* _Work order_
Everything in the listing below must be set down again exactly.

* _Provided data_

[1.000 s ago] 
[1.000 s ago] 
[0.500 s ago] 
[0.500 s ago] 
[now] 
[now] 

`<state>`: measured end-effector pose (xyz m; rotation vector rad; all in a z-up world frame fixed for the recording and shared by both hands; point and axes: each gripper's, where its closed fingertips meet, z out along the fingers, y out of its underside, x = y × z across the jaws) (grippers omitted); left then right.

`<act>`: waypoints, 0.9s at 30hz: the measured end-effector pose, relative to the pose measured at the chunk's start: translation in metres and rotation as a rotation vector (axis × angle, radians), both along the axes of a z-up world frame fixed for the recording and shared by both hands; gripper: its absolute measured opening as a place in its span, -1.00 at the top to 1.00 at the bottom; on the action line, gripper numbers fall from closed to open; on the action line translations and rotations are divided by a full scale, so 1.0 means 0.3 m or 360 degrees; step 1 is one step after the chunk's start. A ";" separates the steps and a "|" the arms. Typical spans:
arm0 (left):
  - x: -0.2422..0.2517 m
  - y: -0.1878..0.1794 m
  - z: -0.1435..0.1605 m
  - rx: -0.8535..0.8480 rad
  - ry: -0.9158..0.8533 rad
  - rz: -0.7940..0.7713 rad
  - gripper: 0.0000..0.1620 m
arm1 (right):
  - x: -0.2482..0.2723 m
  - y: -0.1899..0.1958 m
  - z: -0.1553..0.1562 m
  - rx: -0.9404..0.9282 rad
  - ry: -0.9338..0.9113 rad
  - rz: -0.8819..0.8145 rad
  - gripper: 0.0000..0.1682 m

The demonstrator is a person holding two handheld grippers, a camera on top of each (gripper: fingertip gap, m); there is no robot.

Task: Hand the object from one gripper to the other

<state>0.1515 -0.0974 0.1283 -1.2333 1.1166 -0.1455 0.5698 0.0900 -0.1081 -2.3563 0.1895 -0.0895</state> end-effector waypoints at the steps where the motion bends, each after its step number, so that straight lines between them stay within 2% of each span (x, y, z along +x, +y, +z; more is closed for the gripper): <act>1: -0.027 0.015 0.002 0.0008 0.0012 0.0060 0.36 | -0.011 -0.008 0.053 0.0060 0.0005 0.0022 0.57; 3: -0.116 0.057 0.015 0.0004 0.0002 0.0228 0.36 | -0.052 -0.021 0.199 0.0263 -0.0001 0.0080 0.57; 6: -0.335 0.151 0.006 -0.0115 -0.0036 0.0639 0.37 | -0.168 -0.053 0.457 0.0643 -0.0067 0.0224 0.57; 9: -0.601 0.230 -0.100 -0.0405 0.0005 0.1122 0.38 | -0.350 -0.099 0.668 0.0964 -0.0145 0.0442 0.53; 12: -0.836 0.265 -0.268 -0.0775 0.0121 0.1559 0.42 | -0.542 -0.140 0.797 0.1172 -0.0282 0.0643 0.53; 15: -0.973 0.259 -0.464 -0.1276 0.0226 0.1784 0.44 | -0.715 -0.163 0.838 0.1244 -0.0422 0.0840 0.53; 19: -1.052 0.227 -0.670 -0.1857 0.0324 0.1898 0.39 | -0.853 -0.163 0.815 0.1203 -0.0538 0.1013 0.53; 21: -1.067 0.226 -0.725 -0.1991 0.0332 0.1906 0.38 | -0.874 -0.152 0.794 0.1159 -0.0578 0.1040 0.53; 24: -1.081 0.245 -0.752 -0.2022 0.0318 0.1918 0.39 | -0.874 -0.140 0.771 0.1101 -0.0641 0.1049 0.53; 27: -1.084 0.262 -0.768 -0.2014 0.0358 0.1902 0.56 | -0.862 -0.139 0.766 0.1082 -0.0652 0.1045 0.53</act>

* _Answer to this task_
[1.000 s ago] 
[1.000 s ago] 
[0.500 s ago] 
[0.500 s ago] 
[now] 
[now] 

`<state>`: measured end-effector pose (xyz m; rotation vector rad; all in a z-up world frame fixed for the recording and shared by both hands; point and axes: each gripper's, where its closed fingertips meet, z out along the fingers, y out of its underside, x = y × z across the jaws) (grippers omitted); left then right.

`<act>`: waypoints, 0.9s at 30hz: the measured end-effector pose, relative to the pose measured at the chunk's start: translation in metres and rotation as a rotation vector (axis × angle, radians), both along the axes of a z-up world frame fixed for the recording and shared by both hands; gripper: its absolute measured opening as a place in its span, -1.00 at the top to 1.00 at the bottom; on the action line, gripper numbers fall from closed to open; on the action line translations and rotations are divided by a full scale, so 1.0 means 0.3 m or 360 degrees; step 1 is one step after the chunk's start. A ";" separates the steps and a "|" the arms. Typical spans:
arm0 (left):
  - x: -0.2422..0.2517 m
  - y: -0.1878..0.1794 m
  - z: -0.1435..0.1605 m
  - rx: -0.8535..0.8480 rad
  - ry: -0.9158..0.8533 rad
  - rz: -0.7940..0.7713 rad
  - gripper: 0.0000..0.1620 m
arm1 (right):
  - x: -0.2482..0.2723 m
  - y: -0.1899..0.1958 m
  - z: -0.1553..0.1562 m
  - rx: -0.9404..0.9282 rad
  - ry: -0.9338..0.9113 rad
  - rz: -0.8819..0.8145 rad
  - gripper: 0.0000..0.1682 m

The demonstrator is a person holding two handheld grippers, a camera on top of each (gripper: fingertip gap, m); there is no robot.

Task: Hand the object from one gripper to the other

<state>0.1515 -0.0974 0.1283 -1.2333 1.1166 -0.1455 0.5698 0.0900 -0.1081 -2.3563 0.1895 -0.0895</state> end-effector waypoints at the steps where the motion bends, each after its step number, so that straight lines between them stay within 2% of each span (x, y, z along +x, +y, +z; more is closed for the gripper): <act>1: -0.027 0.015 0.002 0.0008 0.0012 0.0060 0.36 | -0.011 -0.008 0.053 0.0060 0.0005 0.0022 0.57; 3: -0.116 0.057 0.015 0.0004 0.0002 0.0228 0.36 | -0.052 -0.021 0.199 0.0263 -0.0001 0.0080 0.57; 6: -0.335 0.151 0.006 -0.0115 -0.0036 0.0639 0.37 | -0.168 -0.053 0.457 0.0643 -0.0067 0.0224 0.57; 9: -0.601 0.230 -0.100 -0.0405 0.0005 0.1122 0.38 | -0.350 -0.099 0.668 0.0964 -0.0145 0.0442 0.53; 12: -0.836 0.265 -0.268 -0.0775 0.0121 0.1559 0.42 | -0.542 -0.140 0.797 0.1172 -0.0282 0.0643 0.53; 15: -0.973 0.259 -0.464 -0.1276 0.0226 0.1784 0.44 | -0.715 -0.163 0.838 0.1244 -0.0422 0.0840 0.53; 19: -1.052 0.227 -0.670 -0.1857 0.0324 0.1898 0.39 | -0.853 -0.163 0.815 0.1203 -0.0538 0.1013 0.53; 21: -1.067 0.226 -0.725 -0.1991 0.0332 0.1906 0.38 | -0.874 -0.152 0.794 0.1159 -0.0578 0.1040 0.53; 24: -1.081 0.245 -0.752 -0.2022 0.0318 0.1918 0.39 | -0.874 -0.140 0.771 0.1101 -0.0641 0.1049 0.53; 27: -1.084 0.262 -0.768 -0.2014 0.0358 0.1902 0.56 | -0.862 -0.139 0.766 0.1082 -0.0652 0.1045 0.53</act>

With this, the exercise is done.